Week 1 Flashcards
Define Non-Strategic (Passive) Investments
Include those investments held to increase the value of excess cash by earning a return on that investment until the cash is needed.
Define Strategic Investments
Include an investment in the shares of another company, either in an ongoing working relationship or in an ownership position
The level of influence can range from significant influence to control.
Describe Investments in Associates
- a significant influence in the investee is present
- the investor accounts for its investment using the equity method
- governed by IAS 28 Investments in Associates and Joint Ventures
Describe Investments in Subsidiaries
- control of the investee by the investor is evident
- either cost or equity method can be used
- reports it’s investments by preparing consolidated financial statements
- governed by IFRS 3 Business Combinations and IFRS 10 Consolidated Financial Statements
Why is the Equity Method sometimes referred to as a “one-line consolidation”

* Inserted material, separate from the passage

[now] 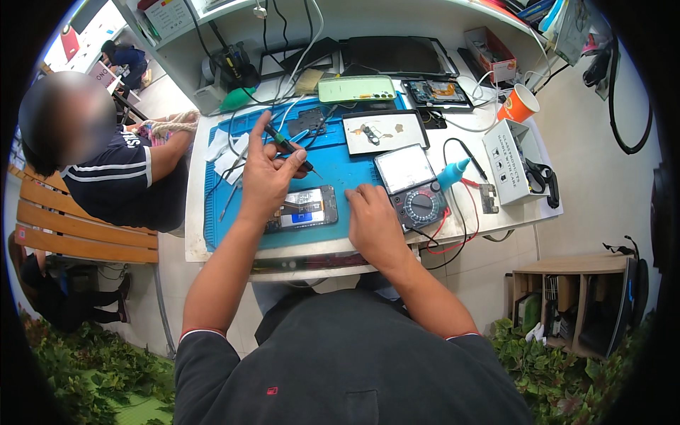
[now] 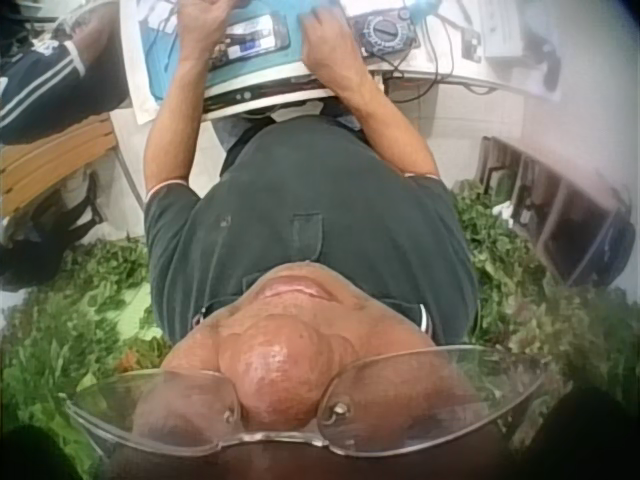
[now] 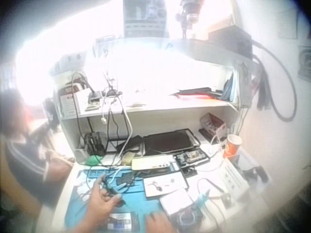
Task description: The person uses a screwdriver to loosen and remove small screws from the internal components of a disassembled mobile phone, then uses their hands to detach and lift the motherboard and other internal parts from the phone frame.
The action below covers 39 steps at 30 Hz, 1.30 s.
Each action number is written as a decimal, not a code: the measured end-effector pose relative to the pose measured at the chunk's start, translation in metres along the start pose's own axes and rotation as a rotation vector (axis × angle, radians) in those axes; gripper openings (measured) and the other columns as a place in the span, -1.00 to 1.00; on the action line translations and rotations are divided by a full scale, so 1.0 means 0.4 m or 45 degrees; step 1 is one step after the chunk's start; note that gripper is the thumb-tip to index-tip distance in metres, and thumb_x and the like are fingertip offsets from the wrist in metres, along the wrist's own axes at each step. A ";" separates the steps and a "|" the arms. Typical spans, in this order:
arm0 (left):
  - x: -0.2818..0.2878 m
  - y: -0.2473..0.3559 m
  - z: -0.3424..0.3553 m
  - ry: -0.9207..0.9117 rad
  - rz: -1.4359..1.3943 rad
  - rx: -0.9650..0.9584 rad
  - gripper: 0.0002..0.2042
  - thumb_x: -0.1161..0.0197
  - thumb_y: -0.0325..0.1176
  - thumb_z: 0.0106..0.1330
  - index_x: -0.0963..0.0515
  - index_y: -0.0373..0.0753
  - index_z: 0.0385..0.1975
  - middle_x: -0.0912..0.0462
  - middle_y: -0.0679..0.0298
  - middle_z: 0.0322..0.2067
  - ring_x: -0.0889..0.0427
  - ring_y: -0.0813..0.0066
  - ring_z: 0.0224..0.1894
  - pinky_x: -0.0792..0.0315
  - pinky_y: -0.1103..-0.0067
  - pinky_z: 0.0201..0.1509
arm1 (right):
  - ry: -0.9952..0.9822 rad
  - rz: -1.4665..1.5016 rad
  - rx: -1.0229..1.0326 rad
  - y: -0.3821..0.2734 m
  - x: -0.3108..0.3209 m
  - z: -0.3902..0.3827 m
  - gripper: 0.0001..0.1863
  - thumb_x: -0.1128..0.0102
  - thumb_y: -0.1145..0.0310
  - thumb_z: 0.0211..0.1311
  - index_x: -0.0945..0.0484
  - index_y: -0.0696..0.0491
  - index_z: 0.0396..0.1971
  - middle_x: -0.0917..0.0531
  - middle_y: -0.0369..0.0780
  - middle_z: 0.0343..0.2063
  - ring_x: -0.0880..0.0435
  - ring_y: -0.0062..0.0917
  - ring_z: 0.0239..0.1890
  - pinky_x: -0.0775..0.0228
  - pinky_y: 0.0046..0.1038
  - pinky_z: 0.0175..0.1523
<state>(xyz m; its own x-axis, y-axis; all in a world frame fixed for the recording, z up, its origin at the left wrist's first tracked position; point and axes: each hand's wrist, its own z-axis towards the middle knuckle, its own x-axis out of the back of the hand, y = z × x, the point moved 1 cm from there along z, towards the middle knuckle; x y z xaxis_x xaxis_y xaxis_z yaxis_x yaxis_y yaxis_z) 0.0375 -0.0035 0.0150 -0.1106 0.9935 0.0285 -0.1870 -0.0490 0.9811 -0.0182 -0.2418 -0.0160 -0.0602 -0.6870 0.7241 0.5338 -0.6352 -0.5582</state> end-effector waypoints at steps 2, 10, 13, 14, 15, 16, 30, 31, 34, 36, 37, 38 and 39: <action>-0.013 0.001 0.003 -0.029 0.059 -0.018 -0.05 -0.50 -0.53 0.61 0.03 -0.19 0.82 -0.82 0.09 0.00 -0.92 0.43 -0.16 -0.87 0.51 -0.11 | 0.118 0.007 0.100 0.007 -0.006 -0.012 -0.68 -0.31 0.70 0.39 -0.75 0.30 0.10 -0.73 0.03 0.01 -0.68 -0.01 0.06 -0.61 -0.09 0.21; -0.087 -0.004 0.036 -0.133 0.328 -0.064 -0.06 -0.49 -0.52 0.62 0.01 -0.10 0.84 -0.83 0.12 0.01 -0.90 0.53 -0.14 -0.81 0.56 -0.04 | 0.109 0.055 0.141 0.009 -0.010 -0.021 -0.61 -0.36 0.70 0.27 -0.74 0.35 0.12 -0.71 0.01 0.05 -0.65 -0.05 0.11 -0.59 -0.11 0.29; -0.092 -0.010 0.036 -0.139 0.387 -0.049 -0.06 -0.50 -0.51 0.61 0.00 -0.11 0.83 -0.84 0.13 -0.01 -0.91 0.52 -0.17 -0.81 0.56 -0.08 | 0.127 0.062 0.151 0.011 -0.012 -0.023 -0.61 -0.37 0.69 0.28 -0.75 0.34 0.12 -0.71 0.00 0.04 -0.65 -0.06 0.11 -0.59 -0.12 0.28; -0.089 -0.011 0.035 -0.138 0.385 -0.041 -0.06 -0.50 -0.51 0.61 0.00 -0.12 0.83 -0.85 0.13 -0.01 -0.91 0.51 -0.18 -0.82 0.56 -0.09 | 0.135 0.064 0.158 0.011 -0.014 -0.023 -0.61 -0.38 0.69 0.28 -0.75 0.34 0.12 -0.72 0.00 0.03 -0.65 -0.07 0.11 -0.59 -0.12 0.28; -0.084 -0.012 0.034 -0.135 0.383 -0.034 -0.06 -0.50 -0.51 0.62 0.00 -0.13 0.83 -0.85 0.13 -0.02 -0.92 0.50 -0.18 -0.82 0.56 -0.10 | 0.140 0.062 0.159 0.012 -0.014 -0.024 -0.61 -0.39 0.68 0.28 -0.75 0.33 0.11 -0.72 -0.01 0.03 -0.65 -0.07 0.10 -0.59 -0.12 0.28; -0.077 -0.016 0.036 -0.117 0.335 -0.034 -0.06 -0.50 -0.51 0.61 0.00 -0.14 0.83 -0.85 0.13 -0.02 -0.92 0.48 -0.18 -0.83 0.55 -0.12 | 0.144 0.060 0.160 0.011 -0.013 -0.024 -0.62 -0.39 0.68 0.28 -0.76 0.33 0.11 -0.72 -0.02 0.02 -0.65 -0.08 0.10 -0.59 -0.13 0.27; -0.036 -0.032 0.032 -0.062 0.158 0.001 -0.08 -0.47 -0.52 0.63 0.02 -0.20 0.82 -0.83 0.07 0.03 -0.93 0.42 -0.14 -0.85 0.53 -0.11 | 0.111 0.085 0.166 -0.003 0.004 -0.018 -0.67 -0.61 0.32 0.41 -0.80 0.24 0.00 -0.71 -0.06 -0.04 -0.64 -0.12 0.05 -0.56 -0.11 0.19; -0.042 -0.035 0.038 -0.062 0.165 -0.005 -0.09 -0.46 -0.53 0.63 0.02 -0.19 0.82 -0.83 0.07 0.03 -0.93 0.42 -0.14 -0.85 0.52 -0.10 | 0.105 0.085 0.163 -0.005 0.005 -0.018 -0.67 -0.61 0.32 0.41 -0.79 0.24 0.00 -0.71 -0.06 -0.04 -0.64 -0.12 0.05 -0.56 -0.12 0.19; -0.060 -0.027 0.046 -0.080 0.202 0.003 -0.10 -0.46 -0.53 0.63 -0.01 -0.15 0.81 -0.82 0.08 0.04 -0.92 0.44 -0.13 -0.86 0.51 -0.07 | 0.106 0.087 0.164 -0.006 0.005 -0.018 -0.66 -0.61 0.32 0.41 -0.79 0.24 0.00 -0.71 -0.06 -0.03 -0.64 -0.12 0.05 -0.56 -0.12 0.18; -0.064 -0.024 0.046 -0.093 0.244 0.009 -0.10 -0.46 -0.54 0.63 -0.02 -0.15 0.81 -0.82 0.08 0.04 -0.92 0.45 -0.13 -0.86 0.51 -0.06 | 0.108 0.092 0.164 -0.005 0.005 -0.018 -0.66 -0.61 0.32 0.41 -0.79 0.24 0.00 -0.71 -0.06 -0.03 -0.64 -0.12 0.05 -0.56 -0.12 0.18; -0.065 -0.023 0.044 -0.096 0.260 0.014 -0.11 -0.46 -0.54 0.63 -0.02 -0.15 0.81 -0.82 0.08 0.04 -0.92 0.46 -0.13 -0.87 0.50 -0.06 | 0.108 0.096 0.164 -0.004 0.004 -0.018 -0.66 -0.61 0.32 0.41 -0.79 0.24 0.00 -0.71 -0.06 -0.03 -0.64 -0.12 0.04 -0.56 -0.12 0.18; -0.064 -0.024 0.042 -0.099 0.275 0.021 -0.11 -0.46 -0.54 0.63 -0.02 -0.15 0.81 -0.82 0.08 0.04 -0.92 0.46 -0.12 -0.87 0.50 -0.05 | 0.106 0.100 0.164 -0.004 0.003 -0.018 -0.67 -0.61 0.32 0.41 -0.79 0.24 -0.01 -0.71 -0.06 -0.03 -0.64 -0.12 0.04 -0.56 -0.12 0.18; -0.061 -0.028 0.041 -0.104 0.274 0.019 -0.10 -0.46 -0.53 0.63 -0.02 -0.15 0.81 -0.82 0.08 0.04 -0.93 0.46 -0.12 -0.87 0.50 -0.05 | 0.105 0.098 0.164 -0.004 0.003 -0.018 -0.67 -0.61 0.32 0.41 -0.79 0.24 -0.01 -0.71 -0.06 -0.04 -0.64 -0.12 0.04 -0.56 -0.12 0.17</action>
<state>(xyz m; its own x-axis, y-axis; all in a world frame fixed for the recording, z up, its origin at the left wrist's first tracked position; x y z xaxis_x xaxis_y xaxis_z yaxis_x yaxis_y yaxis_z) 0.0581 -0.0256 0.0063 -0.0669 0.9654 0.2522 -0.1533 -0.2597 0.9534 -0.0253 -0.2442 -0.0170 -0.0812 -0.7619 0.6426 0.6431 -0.5326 -0.5502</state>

Because it essentially collapses income earned from the investment into one line item in the statement of comprehensive income and similarly reports the investor’s ownership interest in the individual assets and liabilities of the associate in one line on the statement of financial position.

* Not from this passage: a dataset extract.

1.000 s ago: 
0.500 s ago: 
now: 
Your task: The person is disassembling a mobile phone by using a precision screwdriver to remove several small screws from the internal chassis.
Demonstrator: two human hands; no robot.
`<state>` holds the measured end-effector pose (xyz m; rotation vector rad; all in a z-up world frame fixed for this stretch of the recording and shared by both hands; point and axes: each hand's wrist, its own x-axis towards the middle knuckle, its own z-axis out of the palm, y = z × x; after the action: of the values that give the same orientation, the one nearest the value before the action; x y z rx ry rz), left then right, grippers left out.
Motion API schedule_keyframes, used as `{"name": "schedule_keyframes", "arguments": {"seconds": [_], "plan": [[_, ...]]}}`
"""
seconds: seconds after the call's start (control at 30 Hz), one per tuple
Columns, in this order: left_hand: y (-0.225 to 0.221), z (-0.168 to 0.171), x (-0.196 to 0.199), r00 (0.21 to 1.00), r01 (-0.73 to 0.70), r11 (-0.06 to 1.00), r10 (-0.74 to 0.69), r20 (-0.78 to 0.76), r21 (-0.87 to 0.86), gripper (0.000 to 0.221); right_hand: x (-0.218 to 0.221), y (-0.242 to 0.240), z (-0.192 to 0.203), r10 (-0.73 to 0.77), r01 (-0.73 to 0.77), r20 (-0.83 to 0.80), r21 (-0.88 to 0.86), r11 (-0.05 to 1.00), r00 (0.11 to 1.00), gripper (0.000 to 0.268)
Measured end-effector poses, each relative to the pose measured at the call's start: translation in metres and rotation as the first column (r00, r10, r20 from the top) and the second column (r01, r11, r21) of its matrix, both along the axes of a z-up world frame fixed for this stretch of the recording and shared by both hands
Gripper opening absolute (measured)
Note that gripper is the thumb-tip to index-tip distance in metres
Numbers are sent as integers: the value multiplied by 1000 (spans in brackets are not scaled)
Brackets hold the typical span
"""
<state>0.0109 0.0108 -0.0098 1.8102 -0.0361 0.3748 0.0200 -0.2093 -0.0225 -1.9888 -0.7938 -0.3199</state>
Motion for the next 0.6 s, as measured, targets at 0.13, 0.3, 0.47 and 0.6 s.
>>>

How does Paragraph 3 of IAS 28 define an Associate?
An entity over which the investor has significant influence.
How does IAS 28 define Significant Influence?
The power to participate in the financial and operating policy decisions, but not control or jointly control those policies.
An investor has some ability to affect the associate’s performance and the return on its investment.
How are investments in associate’s initially recognized under the equity method?
At cost
Define cost
The amount of cash or cash equivalents paid or the fair value of the other consideration given up to acquire an asset at the time of its acquisition.
What is the investor’s share of the Acquisition Differential (AD)?
When does this pro rating occur?
The difference between the price paid for an investment and the carrying (or book value) of the identifiable net assets (INA) acquired x the percentage ownership purchased
Occurs when there is significant influence and the equity method is used.
What is the Carrying Value of an entity’s INA?
The difference between the carrying value of an entity’s assets (including all recorded intangibles,except goodwill) and the carrying value of its liabilities.
Define the term “Fair Value Increment”
When the investor pays an amount greater than the book value of INA, due to the differences between fair values and book values of individual assets and liabilities.
When does a fair value increment arise for an asset?
When does it arise for a liability?
Asset- when the fair value exceeds the book value
Liability- when the fair value of the liability is less than the carrying value and occurs because the liability is overstated in the statement of financial position (SFP)
Define the term “Fair Value Decrement”
When the investor pays an amount less than the book value of INA because of the difference between fair values and book values of individual assets and liabilities.
What is Goodwill?
Any amount in excess of the cost of the investment over the investor’s share of the net fair value of the investee’s INA is accounted for as goodwill; it is part of the purchase price and is included in the carrying value of the investment in associate in the SFP.